=== Section Start ===
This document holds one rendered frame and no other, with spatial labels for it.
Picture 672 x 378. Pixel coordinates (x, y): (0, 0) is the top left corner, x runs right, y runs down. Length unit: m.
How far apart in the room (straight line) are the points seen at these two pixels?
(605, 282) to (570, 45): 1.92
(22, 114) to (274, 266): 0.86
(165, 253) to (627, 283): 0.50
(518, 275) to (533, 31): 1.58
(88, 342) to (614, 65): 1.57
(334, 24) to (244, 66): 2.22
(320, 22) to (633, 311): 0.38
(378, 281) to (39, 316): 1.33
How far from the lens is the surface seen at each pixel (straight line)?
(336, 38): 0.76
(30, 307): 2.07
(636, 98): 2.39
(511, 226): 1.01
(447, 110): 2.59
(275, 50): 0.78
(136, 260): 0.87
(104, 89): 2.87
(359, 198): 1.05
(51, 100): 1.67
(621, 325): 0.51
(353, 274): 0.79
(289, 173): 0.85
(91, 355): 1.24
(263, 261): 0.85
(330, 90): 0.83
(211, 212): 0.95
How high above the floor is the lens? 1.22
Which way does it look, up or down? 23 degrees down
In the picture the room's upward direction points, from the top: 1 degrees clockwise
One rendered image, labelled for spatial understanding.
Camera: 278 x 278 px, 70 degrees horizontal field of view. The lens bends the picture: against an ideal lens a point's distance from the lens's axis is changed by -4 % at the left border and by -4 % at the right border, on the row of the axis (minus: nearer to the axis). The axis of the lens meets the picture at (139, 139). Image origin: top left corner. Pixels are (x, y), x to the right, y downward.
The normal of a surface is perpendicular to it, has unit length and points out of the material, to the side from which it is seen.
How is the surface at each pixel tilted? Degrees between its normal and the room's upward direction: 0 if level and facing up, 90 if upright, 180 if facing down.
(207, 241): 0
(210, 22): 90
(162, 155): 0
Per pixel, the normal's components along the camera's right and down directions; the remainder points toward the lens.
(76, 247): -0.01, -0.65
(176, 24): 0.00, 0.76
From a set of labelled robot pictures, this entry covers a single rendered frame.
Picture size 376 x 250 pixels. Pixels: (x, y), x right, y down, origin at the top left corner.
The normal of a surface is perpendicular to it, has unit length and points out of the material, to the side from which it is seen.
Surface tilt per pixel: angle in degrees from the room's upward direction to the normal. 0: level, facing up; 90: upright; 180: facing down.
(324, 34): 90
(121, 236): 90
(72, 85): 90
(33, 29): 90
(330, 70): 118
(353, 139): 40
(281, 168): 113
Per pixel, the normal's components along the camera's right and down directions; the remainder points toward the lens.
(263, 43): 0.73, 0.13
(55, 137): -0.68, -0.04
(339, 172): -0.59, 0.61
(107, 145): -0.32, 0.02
=== Section End ===
> _Task brief_:
Extract all lines from the material above that include the word "upright".

> _Answer area_:
How is the surface at each pixel tilted? Degrees between its normal and the room's upward direction: 0 if level and facing up, 90 if upright, 180 if facing down.
Surface tilt per pixel: angle in degrees from the room's upward direction to the normal. 0: level, facing up; 90: upright; 180: facing down.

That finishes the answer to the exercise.